Notre accompagnement débute dès le lancement de la formation. Un accompagnement carrière est assuré pour tous les participants tout au long de la formation pour leur permettre de prendre confiance en eux et de savoir mener à bien un entretien. Un forum carrière a été organisé juste avant l’oral de jury et a permis aux participants de rencontrer des entreprises. Des « matchs » ont pu s’opérer lors de ce forum.

L’accompagnement se poursuit ensuite, une fois la certification obtenue. Nous continuerons à partager des annonces cohérentes avec la formation et à les suivre pour savoir s’ils ont besoin d’aide sur certains points.

Pour certains d’entre eux, la formation va se poursuivre avec une immersion professionnelle d’un mois – ce sera 3 mois pour les prochaines formations – ils pourront bénéficier d’un suivi de quelques heures par un coach carrière pour faciliter leur insertion en entreprise. Effectivement, nous nous adressons à un public de personnes éloignées de l’emploi depuis plus ou moins longtemps alors le fait d’aller quotidiennement dans une entreprise peut amener des changements significatifs. Un changement de cadre qui peut être difficile à gérer que ce soit pour l’individu ou l’entreprise. Nous cherchons à faciliter cela.  

Le suivi continuera notamment via Slack, le canal de communication déjà utilisé pendant la formation.  L’idée n’est pas de sortir les gens du canal à la fin de la session mais de créer et d’animer un réseau qui puisse s’établir dans la durée.

À long-terme, quels sont les objectifs de formation et comment veiller à l’adéquation entre les besoins des entreprises et les compétences développées ?

Nous souhaitons accompagner 150 personnes sur nos 3 campus, à Écully, à Saint-Etienne et à Paris. C’est un objectif à court-terme puisqu’on va essayer de l’atteindre dès l’année prochaine. Nous nous sommes toutefois donné 2 ans pour l’atteindre.

Pour veiller à l’adéquation entre les besoins des entreprises et les compétences développées, nous disposons de deux moyens. Premièrement, nous avons un comité pédagogique qui se structure autour de la toile comme dans n’importe quel programme et qui est là pour élaborer le contenu pédagogique et donner les grandes orientations sur les compétences à développer. Des entreprises sont invitées dans ce comité ce qui nous permet de tisser des liens forts et immédiats à la fois entre les personnes qui produisent la pédagogie et le tissu économique.
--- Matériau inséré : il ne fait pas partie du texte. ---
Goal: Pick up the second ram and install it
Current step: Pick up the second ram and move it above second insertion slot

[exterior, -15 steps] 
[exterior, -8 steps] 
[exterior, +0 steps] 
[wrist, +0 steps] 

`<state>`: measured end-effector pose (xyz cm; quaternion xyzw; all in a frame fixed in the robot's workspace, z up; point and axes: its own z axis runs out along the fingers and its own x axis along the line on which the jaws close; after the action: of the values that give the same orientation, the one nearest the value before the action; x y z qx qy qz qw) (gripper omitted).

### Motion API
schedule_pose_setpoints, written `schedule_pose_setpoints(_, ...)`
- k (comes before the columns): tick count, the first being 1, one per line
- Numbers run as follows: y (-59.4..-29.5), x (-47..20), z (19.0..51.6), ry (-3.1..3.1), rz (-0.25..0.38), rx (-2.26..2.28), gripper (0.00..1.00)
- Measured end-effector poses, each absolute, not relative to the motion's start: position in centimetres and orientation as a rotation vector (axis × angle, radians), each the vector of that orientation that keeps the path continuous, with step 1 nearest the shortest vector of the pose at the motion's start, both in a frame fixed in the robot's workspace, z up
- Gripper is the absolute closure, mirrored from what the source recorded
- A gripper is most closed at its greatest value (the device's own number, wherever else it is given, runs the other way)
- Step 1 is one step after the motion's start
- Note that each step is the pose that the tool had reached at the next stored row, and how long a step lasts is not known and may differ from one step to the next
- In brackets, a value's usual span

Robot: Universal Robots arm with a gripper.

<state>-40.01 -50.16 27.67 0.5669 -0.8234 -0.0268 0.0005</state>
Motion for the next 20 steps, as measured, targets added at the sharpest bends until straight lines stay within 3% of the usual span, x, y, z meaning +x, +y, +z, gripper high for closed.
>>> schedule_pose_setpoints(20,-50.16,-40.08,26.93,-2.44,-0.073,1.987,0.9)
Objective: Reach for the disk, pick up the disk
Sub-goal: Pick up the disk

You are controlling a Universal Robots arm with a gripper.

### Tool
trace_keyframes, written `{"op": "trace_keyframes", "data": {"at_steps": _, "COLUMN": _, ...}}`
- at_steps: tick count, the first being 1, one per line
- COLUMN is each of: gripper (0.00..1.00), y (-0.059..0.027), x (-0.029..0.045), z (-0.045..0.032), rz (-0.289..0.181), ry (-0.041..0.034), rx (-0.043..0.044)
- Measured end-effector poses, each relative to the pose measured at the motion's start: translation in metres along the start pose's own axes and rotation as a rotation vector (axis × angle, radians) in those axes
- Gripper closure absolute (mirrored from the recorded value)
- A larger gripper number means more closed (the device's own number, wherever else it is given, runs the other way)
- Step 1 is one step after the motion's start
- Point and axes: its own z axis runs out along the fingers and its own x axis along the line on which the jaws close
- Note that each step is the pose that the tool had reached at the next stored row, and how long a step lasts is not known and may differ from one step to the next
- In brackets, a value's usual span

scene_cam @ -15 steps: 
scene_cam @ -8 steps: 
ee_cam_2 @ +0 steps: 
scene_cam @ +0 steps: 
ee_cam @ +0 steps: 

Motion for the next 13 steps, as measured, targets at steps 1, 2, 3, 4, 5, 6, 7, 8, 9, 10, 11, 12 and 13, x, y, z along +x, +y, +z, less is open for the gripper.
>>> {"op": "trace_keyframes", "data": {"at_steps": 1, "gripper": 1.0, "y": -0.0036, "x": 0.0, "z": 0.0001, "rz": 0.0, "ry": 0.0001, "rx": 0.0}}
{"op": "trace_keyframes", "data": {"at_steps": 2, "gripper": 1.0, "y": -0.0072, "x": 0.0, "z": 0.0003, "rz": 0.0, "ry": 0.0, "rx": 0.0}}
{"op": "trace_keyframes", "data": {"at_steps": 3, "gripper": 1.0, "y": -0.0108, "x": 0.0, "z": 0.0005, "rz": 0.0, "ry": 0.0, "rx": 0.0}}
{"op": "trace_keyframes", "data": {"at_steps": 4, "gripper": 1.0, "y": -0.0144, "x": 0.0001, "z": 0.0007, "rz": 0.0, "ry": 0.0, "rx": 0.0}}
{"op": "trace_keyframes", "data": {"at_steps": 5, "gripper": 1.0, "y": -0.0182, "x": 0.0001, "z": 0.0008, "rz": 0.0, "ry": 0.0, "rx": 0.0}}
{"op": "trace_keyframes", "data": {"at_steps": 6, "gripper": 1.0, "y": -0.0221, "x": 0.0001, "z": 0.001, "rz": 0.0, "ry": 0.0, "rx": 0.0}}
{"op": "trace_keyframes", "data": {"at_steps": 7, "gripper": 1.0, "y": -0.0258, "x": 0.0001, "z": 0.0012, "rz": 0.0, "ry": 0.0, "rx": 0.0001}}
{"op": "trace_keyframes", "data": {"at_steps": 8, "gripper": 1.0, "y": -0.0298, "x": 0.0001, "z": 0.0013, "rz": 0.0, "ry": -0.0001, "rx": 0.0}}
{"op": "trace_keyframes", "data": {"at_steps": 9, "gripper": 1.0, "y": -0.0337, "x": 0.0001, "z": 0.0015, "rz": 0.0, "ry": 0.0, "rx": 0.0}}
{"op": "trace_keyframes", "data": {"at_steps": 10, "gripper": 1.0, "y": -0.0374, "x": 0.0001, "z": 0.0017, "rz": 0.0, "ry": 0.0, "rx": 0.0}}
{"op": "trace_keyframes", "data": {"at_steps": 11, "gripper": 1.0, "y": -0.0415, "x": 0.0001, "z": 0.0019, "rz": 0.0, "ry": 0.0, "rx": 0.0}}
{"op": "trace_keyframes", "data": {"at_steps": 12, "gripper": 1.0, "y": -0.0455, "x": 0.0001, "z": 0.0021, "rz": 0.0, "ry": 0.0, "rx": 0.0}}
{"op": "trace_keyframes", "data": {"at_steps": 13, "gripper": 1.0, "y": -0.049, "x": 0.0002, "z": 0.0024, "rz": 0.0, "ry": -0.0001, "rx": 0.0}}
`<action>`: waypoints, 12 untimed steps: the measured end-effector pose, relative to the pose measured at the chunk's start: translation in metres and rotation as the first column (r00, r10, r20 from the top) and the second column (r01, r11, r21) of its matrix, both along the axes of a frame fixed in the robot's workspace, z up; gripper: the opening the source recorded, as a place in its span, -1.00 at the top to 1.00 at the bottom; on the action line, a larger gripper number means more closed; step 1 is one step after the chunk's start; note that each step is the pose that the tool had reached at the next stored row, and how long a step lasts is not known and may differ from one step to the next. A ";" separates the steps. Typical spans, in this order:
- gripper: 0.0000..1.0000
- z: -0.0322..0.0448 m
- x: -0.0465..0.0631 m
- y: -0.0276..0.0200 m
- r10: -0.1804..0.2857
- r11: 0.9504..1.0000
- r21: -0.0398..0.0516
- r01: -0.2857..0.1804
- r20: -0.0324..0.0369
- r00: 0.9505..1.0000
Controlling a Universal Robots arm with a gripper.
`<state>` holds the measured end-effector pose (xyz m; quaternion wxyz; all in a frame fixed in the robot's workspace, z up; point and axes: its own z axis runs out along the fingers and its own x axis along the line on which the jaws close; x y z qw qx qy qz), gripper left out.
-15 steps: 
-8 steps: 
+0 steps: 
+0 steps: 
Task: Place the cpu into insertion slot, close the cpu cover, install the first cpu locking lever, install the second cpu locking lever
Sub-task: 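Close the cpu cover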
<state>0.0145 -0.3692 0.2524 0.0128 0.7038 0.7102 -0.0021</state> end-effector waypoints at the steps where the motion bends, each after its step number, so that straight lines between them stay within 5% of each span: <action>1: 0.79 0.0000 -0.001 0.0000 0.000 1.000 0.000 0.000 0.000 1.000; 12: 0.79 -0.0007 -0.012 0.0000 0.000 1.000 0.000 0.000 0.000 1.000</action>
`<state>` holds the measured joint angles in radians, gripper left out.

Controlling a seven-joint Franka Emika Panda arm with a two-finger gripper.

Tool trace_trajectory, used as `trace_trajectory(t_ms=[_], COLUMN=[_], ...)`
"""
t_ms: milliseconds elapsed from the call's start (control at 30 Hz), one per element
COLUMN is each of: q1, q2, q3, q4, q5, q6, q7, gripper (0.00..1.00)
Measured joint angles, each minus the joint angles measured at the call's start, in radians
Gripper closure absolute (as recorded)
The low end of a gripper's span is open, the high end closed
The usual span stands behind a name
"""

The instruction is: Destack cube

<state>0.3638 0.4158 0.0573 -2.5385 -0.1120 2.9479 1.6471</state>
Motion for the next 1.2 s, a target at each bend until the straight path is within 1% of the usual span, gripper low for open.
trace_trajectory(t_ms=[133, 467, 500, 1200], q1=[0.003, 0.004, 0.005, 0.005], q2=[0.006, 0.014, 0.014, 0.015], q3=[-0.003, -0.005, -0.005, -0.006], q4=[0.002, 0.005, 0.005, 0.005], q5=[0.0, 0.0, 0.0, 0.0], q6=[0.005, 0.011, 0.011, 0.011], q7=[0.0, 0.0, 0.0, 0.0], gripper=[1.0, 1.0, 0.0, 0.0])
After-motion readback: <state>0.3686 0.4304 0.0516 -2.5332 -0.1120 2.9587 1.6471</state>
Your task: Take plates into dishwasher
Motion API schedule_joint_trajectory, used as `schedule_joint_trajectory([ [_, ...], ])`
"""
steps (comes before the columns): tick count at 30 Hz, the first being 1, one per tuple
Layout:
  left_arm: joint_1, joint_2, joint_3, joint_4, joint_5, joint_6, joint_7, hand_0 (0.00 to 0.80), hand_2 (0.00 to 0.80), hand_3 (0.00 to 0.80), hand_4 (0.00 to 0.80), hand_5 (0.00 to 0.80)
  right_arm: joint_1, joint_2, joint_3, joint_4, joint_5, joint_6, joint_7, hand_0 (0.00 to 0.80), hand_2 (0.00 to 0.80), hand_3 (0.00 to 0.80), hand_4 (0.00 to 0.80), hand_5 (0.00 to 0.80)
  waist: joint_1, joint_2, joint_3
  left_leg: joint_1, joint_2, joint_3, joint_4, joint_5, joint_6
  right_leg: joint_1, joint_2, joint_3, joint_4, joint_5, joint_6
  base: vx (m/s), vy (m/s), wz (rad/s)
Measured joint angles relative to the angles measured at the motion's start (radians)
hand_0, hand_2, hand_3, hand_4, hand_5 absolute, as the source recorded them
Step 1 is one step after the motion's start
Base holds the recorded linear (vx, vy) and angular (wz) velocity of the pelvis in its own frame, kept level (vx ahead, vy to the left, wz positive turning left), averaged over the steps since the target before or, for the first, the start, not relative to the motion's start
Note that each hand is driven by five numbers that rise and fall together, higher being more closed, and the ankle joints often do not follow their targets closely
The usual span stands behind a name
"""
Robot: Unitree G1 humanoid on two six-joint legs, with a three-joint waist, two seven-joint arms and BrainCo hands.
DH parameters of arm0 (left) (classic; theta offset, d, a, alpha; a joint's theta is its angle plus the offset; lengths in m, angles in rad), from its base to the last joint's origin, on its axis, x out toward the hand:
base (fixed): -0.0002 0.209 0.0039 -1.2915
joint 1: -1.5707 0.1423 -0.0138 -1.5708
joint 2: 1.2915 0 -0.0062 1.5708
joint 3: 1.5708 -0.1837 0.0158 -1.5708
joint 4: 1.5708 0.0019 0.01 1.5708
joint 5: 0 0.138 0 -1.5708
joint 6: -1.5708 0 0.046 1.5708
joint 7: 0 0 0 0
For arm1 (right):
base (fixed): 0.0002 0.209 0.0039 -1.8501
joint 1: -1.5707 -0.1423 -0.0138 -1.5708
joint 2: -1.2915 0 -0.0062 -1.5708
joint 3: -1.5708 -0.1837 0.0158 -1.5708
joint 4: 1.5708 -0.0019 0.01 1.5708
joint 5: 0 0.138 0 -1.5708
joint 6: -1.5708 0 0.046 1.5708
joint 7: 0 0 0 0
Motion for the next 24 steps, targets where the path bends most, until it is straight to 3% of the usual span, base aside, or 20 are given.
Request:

D’autre part, nous avons régulièrement des tables rondes animées par des entreprises et c’est ainsi l’occasion pour l’équipe d’échanger avec elles. Finalement nous nous appuyons sur ces retours informels et sur des retours formels dans le cadre de comités.

Un dernier mot ?

Nous sommes très heureux de pouvoir nous engager auprès des publics éloignés de la scolarité ou de l’emploi car pour une institution comme emlyon, qui a vocation à former des individus en adéquation avec le marché du travail, c’est prendre une part de notre travail à bras le corps. Pour terminer sur une note d’espoir, la première promotion était un petit peu décalée dans le temps par rapport aux autres programmes d’emlyon – l’année prochaine, les formations la toile se dérouleront sur des cycles scolaires académiques plus classiques – et nous espérons ainsi de beaux mélanges et des rencontres inspirantes pour tout le monde.